BEGIN DATA RECORDS
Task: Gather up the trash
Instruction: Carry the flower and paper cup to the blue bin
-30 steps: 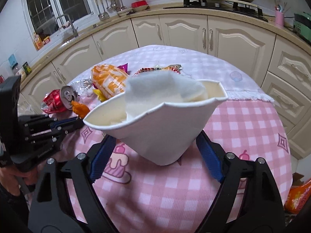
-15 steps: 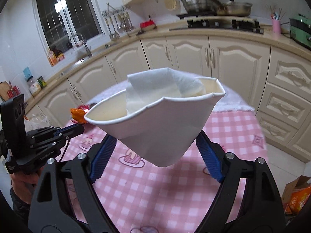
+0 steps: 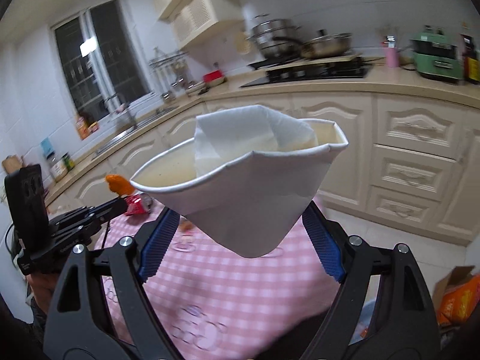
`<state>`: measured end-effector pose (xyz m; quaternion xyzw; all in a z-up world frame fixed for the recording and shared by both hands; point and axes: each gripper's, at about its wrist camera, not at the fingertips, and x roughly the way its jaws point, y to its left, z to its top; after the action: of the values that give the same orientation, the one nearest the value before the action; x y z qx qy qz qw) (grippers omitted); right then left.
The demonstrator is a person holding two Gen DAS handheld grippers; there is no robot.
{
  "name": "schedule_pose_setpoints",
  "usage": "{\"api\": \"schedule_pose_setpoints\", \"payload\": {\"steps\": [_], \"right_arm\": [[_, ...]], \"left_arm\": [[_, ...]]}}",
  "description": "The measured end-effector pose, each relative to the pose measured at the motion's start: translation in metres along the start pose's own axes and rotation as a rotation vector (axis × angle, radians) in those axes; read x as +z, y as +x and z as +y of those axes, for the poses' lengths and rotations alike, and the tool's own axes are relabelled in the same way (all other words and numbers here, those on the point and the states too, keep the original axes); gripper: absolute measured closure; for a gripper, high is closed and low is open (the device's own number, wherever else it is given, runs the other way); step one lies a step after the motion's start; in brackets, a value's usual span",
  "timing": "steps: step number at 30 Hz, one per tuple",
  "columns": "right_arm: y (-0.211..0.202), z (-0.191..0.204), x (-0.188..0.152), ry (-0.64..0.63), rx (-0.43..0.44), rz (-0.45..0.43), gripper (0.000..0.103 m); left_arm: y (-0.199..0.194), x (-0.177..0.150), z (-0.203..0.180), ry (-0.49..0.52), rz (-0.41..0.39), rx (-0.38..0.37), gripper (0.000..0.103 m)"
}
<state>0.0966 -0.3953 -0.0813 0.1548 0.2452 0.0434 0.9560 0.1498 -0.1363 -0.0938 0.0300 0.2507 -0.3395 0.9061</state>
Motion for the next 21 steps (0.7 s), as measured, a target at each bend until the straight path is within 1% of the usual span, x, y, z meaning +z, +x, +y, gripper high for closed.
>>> {"api": "schedule_pose_setpoints", "payload": {"steps": [4,6,7,10,12,13,15,16,19,21], "right_arm": [[-0.030,-0.067,-0.012,0.099,-0.112,-0.017,0.021],[-0.040,-0.098,-0.021,0.148,-0.166,-0.009,0.021],[-0.045,-0.119,-0.029,0.180,-0.201,0.000,0.021],[-0.051,-0.169,-0.055,0.273,-0.270,0.040,0.021],[-0.050,-0.197,-0.074,0.325,-0.296,0.077,0.021],[-0.049,-0.209,-0.084,0.348,-0.304,0.095,0.021],[-0.044,-0.230,-0.104,0.392,-0.326,0.133,0.021],[-0.041,-0.242,-0.110,0.413,-0.333,0.148,0.021],[-0.032,-0.272,-0.138,0.482,-0.354,0.199,0.021],[-0.024,-0.289,-0.157,0.531,-0.359,0.236,0.021]], "left_arm": [[0.022,-0.001,-0.047,0.004,0.028,-0.098,0.098],[0.042,-0.007,-0.081,0.020,0.072,-0.178,0.098],[0.048,-0.010,-0.090,0.030,0.083,-0.191,0.098],[0.087,-0.026,-0.140,0.061,0.168,-0.274,0.098],[0.111,-0.038,-0.165,0.073,0.220,-0.308,0.098],[0.120,-0.043,-0.174,0.078,0.237,-0.316,0.098],[0.150,-0.058,-0.202,0.085,0.297,-0.338,0.098],[0.159,-0.062,-0.209,0.086,0.314,-0.340,0.098],[0.201,-0.089,-0.235,0.084,0.401,-0.347,0.098],[0.232,-0.109,-0.249,0.080,0.476,-0.346,0.098]]}}
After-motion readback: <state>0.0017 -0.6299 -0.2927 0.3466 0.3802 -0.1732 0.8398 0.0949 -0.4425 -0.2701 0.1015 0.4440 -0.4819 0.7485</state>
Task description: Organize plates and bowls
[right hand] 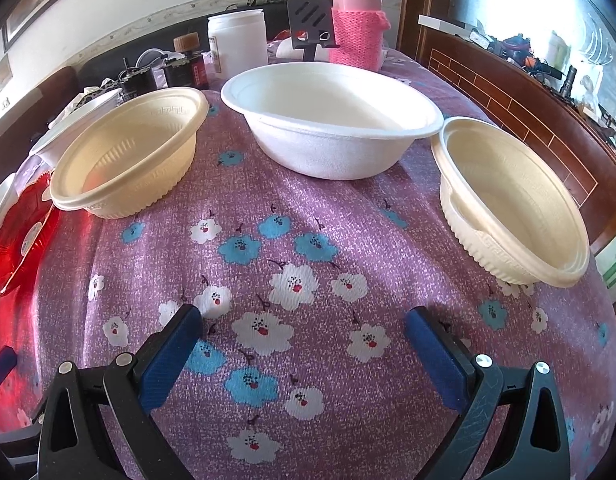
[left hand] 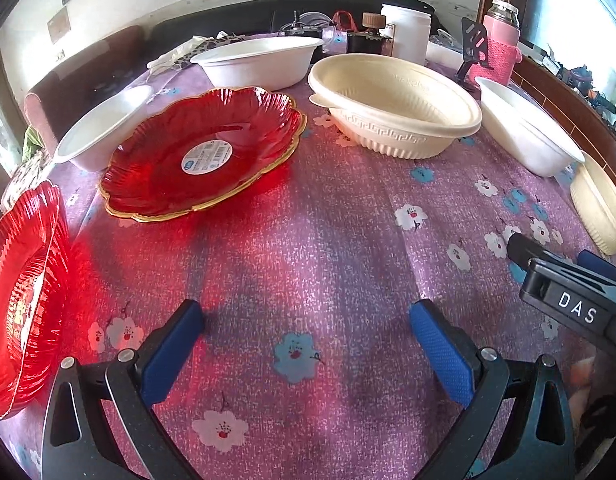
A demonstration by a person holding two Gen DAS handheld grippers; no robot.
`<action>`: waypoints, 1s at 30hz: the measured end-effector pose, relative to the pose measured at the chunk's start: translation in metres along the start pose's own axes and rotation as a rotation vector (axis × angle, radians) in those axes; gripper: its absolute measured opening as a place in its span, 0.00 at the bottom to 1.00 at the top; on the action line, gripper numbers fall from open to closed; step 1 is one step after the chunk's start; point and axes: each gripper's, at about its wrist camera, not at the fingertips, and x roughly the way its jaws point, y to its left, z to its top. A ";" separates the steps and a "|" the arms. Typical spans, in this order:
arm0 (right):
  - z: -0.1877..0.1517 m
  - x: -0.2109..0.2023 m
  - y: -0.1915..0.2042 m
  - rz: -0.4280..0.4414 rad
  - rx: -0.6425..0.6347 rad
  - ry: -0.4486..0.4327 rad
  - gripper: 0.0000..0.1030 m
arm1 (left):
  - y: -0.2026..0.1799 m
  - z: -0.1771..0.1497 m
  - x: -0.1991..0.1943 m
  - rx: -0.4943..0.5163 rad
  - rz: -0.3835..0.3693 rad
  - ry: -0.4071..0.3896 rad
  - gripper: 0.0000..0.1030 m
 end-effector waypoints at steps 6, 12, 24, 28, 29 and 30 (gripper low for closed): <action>-0.001 -0.001 -0.003 0.020 0.010 0.007 0.99 | 0.014 -0.005 -0.011 -0.032 -0.088 0.008 1.00; -0.003 -0.003 -0.002 0.010 0.012 0.005 0.99 | 0.037 -0.012 -0.045 -0.105 -0.094 -0.083 1.00; -0.009 -0.008 0.000 0.026 -0.005 0.018 0.99 | 0.058 -0.015 -0.107 -0.100 0.001 -0.241 1.00; -0.014 -0.012 0.001 0.039 -0.026 0.035 0.99 | 0.059 -0.016 -0.114 -0.099 0.025 -0.247 1.00; -0.015 -0.012 0.001 0.039 -0.033 0.039 0.99 | 0.058 -0.016 -0.114 -0.097 0.028 -0.245 1.00; -0.015 -0.012 0.002 0.040 -0.039 0.046 0.99 | 0.058 -0.016 -0.114 -0.095 0.031 -0.244 1.00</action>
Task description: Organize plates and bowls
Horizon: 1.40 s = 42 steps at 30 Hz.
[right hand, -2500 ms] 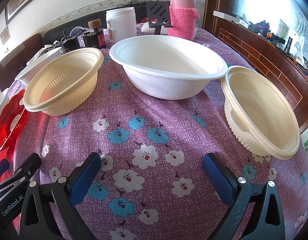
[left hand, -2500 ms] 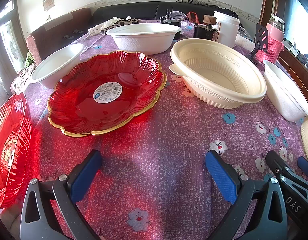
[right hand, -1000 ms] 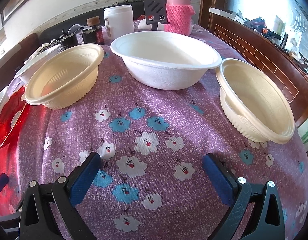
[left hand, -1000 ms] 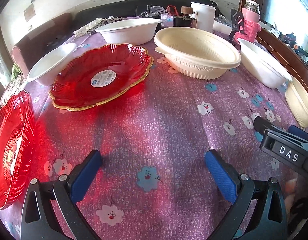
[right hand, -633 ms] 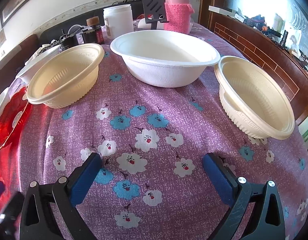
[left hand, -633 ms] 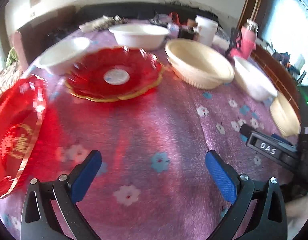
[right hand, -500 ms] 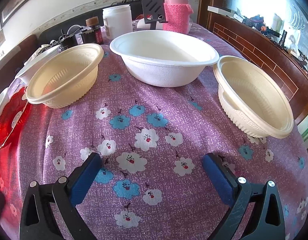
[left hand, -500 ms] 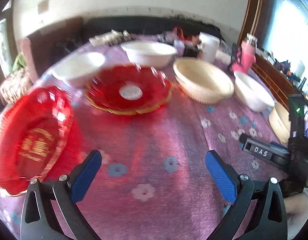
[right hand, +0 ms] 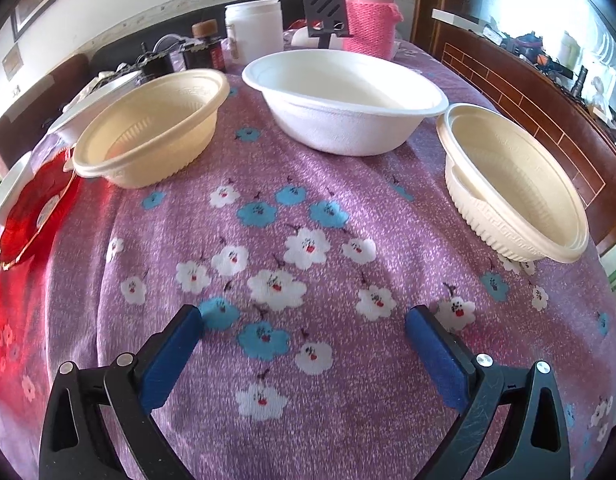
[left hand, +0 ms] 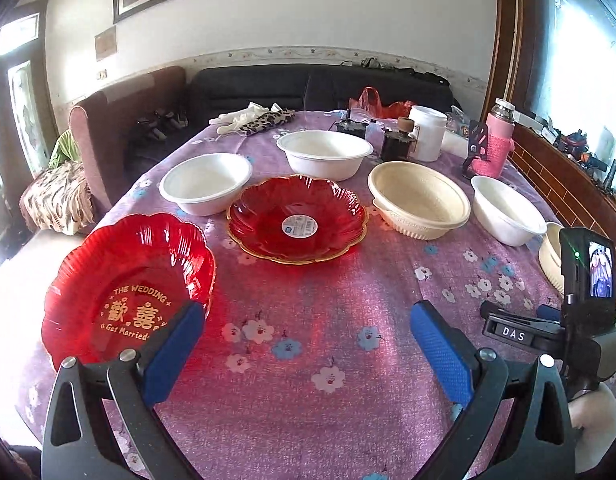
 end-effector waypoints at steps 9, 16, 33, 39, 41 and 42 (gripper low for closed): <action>-0.018 -0.012 0.004 0.016 -0.032 0.040 0.99 | -0.002 -0.001 -0.001 0.022 0.017 0.006 1.00; -0.032 -0.020 0.003 0.056 -0.088 0.074 0.99 | -0.004 0.000 -0.007 0.025 0.017 -0.004 1.00; -0.033 -0.200 -0.014 0.207 -0.021 -0.475 0.97 | 0.071 0.092 -0.204 -0.074 -0.142 -0.440 1.00; 0.020 -0.301 -0.015 0.269 0.026 -0.700 0.97 | 0.061 0.153 -0.260 -0.011 -0.125 -0.562 1.00; 0.049 -0.336 -0.017 0.301 0.042 -0.741 0.97 | 0.053 0.188 -0.276 0.007 -0.088 -0.602 1.00; 0.068 -0.354 -0.019 0.323 0.047 -0.758 0.97 | 0.049 0.203 -0.280 0.018 -0.070 -0.613 1.00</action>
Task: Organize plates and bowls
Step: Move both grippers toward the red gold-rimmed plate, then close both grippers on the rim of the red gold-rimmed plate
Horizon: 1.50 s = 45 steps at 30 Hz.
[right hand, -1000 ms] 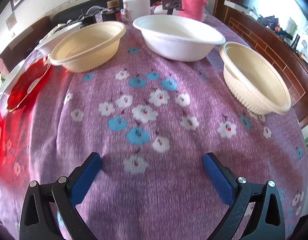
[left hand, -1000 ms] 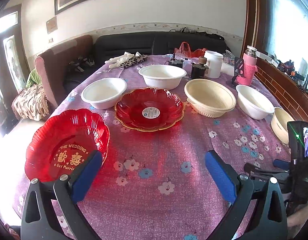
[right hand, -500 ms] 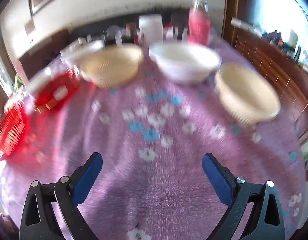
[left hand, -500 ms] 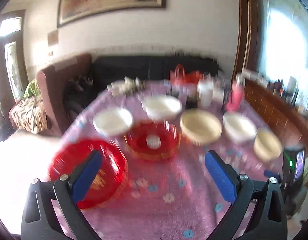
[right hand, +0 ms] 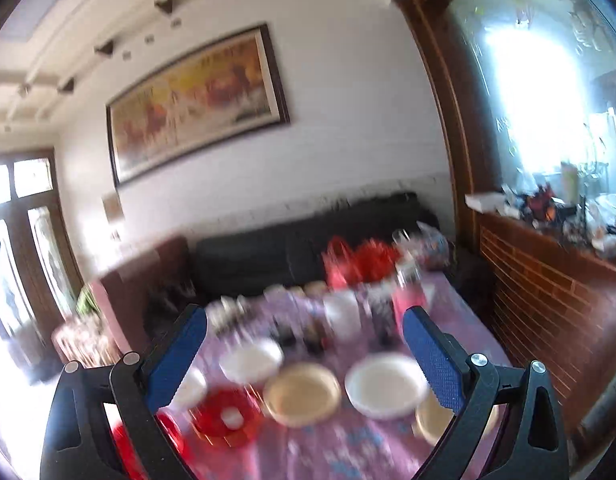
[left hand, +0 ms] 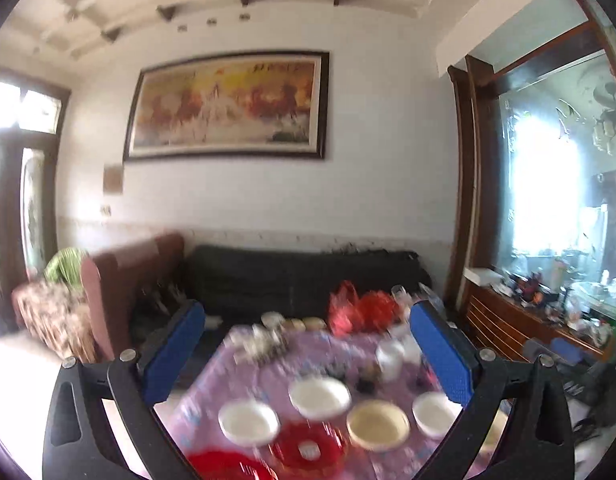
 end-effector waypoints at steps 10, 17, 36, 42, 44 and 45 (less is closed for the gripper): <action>-0.009 0.098 -0.017 0.097 0.108 0.283 0.97 | -0.024 -0.026 0.127 0.034 -0.078 0.282 1.00; -0.142 0.196 -0.038 0.114 0.161 0.581 0.93 | 0.013 -0.144 0.209 -0.044 -0.089 0.525 1.00; -0.290 0.318 0.047 0.202 0.220 0.925 0.73 | 0.086 -0.295 0.296 -0.263 -0.061 0.885 0.83; -0.293 0.334 0.059 0.109 0.212 0.895 0.13 | 0.080 -0.299 0.294 -0.252 -0.060 0.892 0.82; -0.291 0.329 0.056 0.125 0.229 0.898 0.10 | 0.078 -0.302 0.294 -0.251 -0.064 0.897 0.82; -0.289 0.324 0.054 0.123 0.223 0.901 0.10 | 0.076 -0.302 0.294 -0.249 -0.065 0.899 0.82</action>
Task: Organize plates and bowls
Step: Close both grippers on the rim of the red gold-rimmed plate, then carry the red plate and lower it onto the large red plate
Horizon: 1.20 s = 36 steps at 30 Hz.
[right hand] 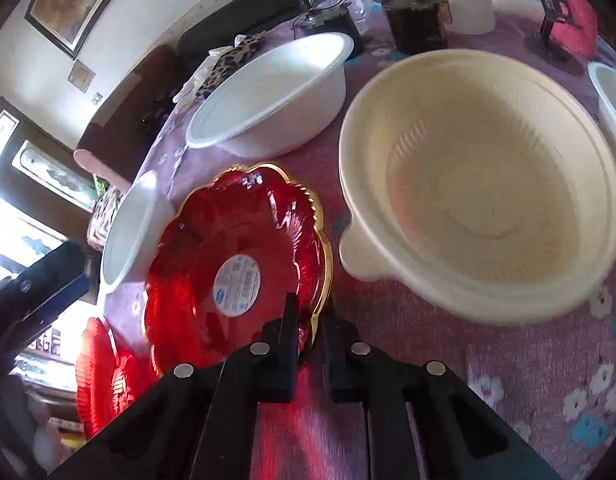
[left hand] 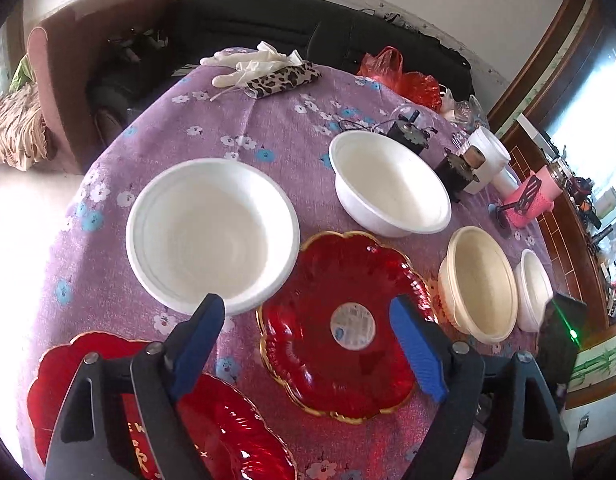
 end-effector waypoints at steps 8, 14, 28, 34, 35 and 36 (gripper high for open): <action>-0.035 -0.044 -0.025 -0.066 -0.047 0.012 0.10 | -0.025 -0.014 0.007 0.048 -0.029 0.041 0.82; -0.051 -0.067 -0.067 -0.071 -0.007 0.020 0.10 | -0.059 -0.034 0.027 0.117 -0.027 0.116 0.82; -0.064 -0.076 -0.082 -0.110 -0.015 -0.029 0.16 | -0.103 -0.083 0.066 0.178 0.022 0.229 0.31; -0.069 -0.094 -0.081 -0.090 -0.023 -0.085 0.13 | -0.086 -0.087 0.038 0.113 -0.016 0.148 0.20; -0.069 -0.098 -0.078 -0.091 -0.031 -0.097 0.13 | -0.084 -0.088 0.029 0.110 -0.016 0.119 0.20; -0.070 -0.101 -0.074 -0.092 -0.040 -0.109 0.13 | -0.082 -0.087 0.021 0.105 -0.017 0.096 0.20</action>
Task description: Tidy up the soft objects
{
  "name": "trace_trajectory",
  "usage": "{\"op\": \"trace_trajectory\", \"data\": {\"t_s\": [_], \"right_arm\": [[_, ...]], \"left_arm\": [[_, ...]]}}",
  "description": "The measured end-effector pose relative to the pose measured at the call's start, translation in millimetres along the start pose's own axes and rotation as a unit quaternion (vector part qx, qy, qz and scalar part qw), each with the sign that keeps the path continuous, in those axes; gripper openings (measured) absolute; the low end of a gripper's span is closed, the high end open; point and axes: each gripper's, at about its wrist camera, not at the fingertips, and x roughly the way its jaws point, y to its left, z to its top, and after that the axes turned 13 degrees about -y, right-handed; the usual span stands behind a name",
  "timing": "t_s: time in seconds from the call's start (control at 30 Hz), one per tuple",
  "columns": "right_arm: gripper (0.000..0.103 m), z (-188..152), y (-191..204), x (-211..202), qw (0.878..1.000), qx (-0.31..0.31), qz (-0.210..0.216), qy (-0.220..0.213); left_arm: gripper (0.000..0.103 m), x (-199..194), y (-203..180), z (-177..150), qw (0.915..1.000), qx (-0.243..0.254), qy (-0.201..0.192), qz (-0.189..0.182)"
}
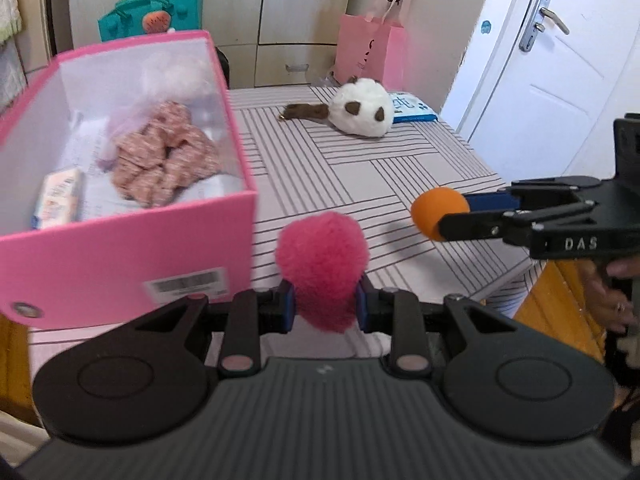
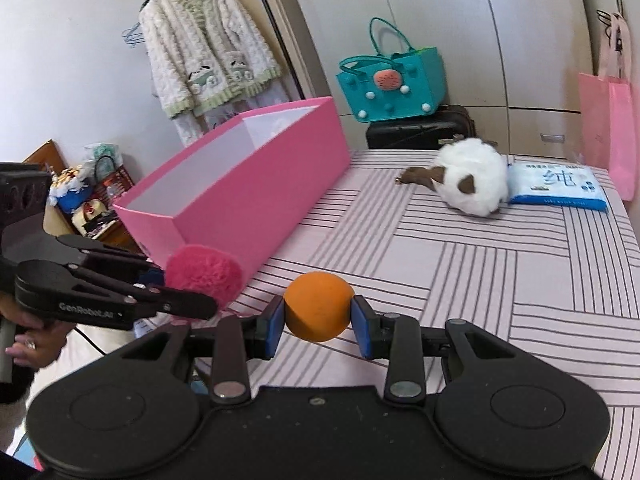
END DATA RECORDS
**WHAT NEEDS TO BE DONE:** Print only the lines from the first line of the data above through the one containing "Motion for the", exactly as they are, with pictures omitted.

**RESPONSE:**
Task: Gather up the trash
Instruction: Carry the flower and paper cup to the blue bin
-30 steps: 
-15 steps: 
+0 steps: 
`<state>`: measured end-effector pose (xyz m; quaternion xyzw; all in a z-up world frame fixed for the recording and shared by both hands; point and axes: each gripper's, at about its wrist camera, not at the fingertips, and x roughly the way its jaws point, y to its left, z to its top; after the action: of the values that give the same orientation, the one nearest the value before the action; x y z qx qy qz qw) (grippers omitted); right then left.
The demonstrator is a person holding two Gen DAS handheld grippers; there is no robot.
{
  "name": "schedule_pose_setpoints",
  "usage": "{\"api\": \"schedule_pose_setpoints\", \"payload\": {\"steps\": [_], \"right_arm\": [[_, ...]], \"left_arm\": [[_, ...]]}}",
  "description": "The measured end-effector pose, each relative to the pose measured at the motion's start: translation in metres along the start pose's own axes and rotation as a rotation vector (axis × angle, radians) in those axes; read x as +z, y as +x and z as +y of those axes, for the poses' lengths and rotations alike, and the tool's own axes are relabelled in the same way (all other words and numbers here, those on the point and the states too, keep the original axes); gripper: absolute measured closure; for a gripper, high is closed and low is open (the device's own number, wherever else it is given, runs the other way); step one lies a step after the motion's start; in brackets, a value's usual span",
  "timing": "steps: step number at 30 Hz, one per tuple",
  "columns": "right_arm: y (-0.211..0.202), z (-0.191..0.204), x (-0.188..0.152), ry (-0.64..0.63), rx (-0.43..0.44), rz (-0.45..0.43), gripper (0.000..0.103 m); left_arm: y (-0.199..0.194), x (-0.177..0.150), z (-0.203..0.180), ry (-0.49..0.52), rz (-0.41..0.39), rx (-0.38..0.37), gripper (0.000..0.103 m)"
}
<state>0.0966 -0.3953 -0.0813 0.1548 0.2452 0.0434 0.9560 0.1498 -0.1363 -0.0938 0.0300 0.2507 -0.3395 0.9061</state>
Motion for the next 21 steps (0.7 s), as measured, a target at each bend until the straight path is within 1% of the usual span, x, y, z meaning +z, +x, +y, gripper high for closed.

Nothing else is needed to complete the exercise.